Je commencerai d'ailleurs par ce point. Je me doutais des origines familiales de notre prince sans royaume. Mes soupçons se sont confirmés à la fin. Mais j'ai regretté que l'auteur ne s'appesantisse pas plus sur les conséquences de cette révélation. On apprend tout avant Vango. On sait quand il reçoit la lettre d'explications. Mais on n'assiste jamais à sa réaction.

Une fois encore, l'auteur nous convie à un voyage autour du monde. Les chapitres nous entraînent ainsi de New York à la Bretagne, en passant par la Russie, l'Ecosse, Londres, Paris...Toutefois, ce périple revêt des allures plus sombres.

En effet, il s'effectue des années 1936 à 1942, de la guerre d'Espagne au second conflit mondial. L'arrière-plan historique de plus en plus menaçant justifie cette tonalité.

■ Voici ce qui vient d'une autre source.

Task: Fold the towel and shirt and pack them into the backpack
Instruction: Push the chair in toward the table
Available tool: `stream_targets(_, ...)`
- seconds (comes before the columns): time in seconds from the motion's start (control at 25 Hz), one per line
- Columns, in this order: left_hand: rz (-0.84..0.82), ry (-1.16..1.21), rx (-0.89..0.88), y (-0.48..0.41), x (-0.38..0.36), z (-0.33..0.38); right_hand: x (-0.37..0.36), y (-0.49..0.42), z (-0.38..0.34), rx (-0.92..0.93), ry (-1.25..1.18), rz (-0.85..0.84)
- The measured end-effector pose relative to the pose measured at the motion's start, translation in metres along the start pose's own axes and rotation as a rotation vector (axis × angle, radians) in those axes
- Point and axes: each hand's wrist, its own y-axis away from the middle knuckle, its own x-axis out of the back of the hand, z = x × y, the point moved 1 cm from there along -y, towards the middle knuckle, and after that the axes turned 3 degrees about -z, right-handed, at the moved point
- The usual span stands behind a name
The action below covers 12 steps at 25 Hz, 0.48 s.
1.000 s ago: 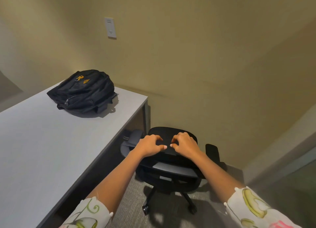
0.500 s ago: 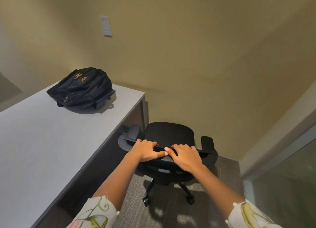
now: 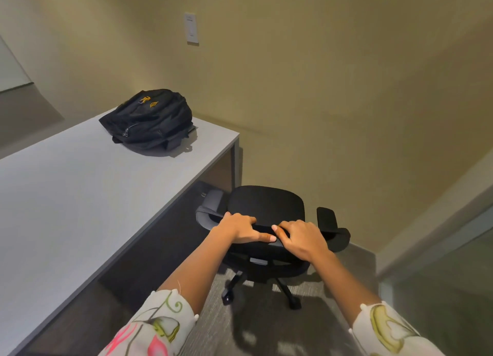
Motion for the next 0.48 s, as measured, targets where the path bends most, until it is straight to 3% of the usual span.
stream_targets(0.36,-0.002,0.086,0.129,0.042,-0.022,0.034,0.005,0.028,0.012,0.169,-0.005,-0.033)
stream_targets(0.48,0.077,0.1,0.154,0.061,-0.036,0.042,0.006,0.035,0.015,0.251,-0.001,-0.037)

De même, ce tome est avant tout fondé sur la traque et la vengeance. Voire une double vengeance: celle de Vango à l'encontre du meurtrier de son père et celle du père Zefiro et de ses amis pacifistes envers le trafiquant d'armes.

On ne retrouve donc plus la même touche humoristique. Toutefois, le souffle de l'aventure et le sens du rythme qui m'avaient plu dans le premier volet sont toujours bien présents.

Timothée de Fombelle multiplie les aller-retours dans le temps et l'espace, avec toujours autant d'aisance. Il parvient également à nous montrer-sans jamais que cela semble téléscopé-les connexions entre tous les protagonistes.

J'ai été contente de retouver certains d'entre eux. Notamment, la Taupe, cette jeune fille si singulière et très solitaire qui arpente les toîts de Paris. Le personnage du commissaire Boulard, toujours aussi dévoué à sa mère et à son travail, m'est apparu aussi savoureux.

Ce diptyque s'achève sur la résolution de tous les mystères. Tout s'emboîte parfaitement. On éprouve qu'un seul regret: laisser là ceux qu'on avait suivi...Surtout que l'auteur réussit à clore certaines histoires tout en laissant le lecteur libre d'imaginer une suite à d'autres.

Bref, vous l'aurez compris: j'ai bien aimé cette saga de Timothée de Fombelle et je la recommande à tous les amateurs de romans d'aventures.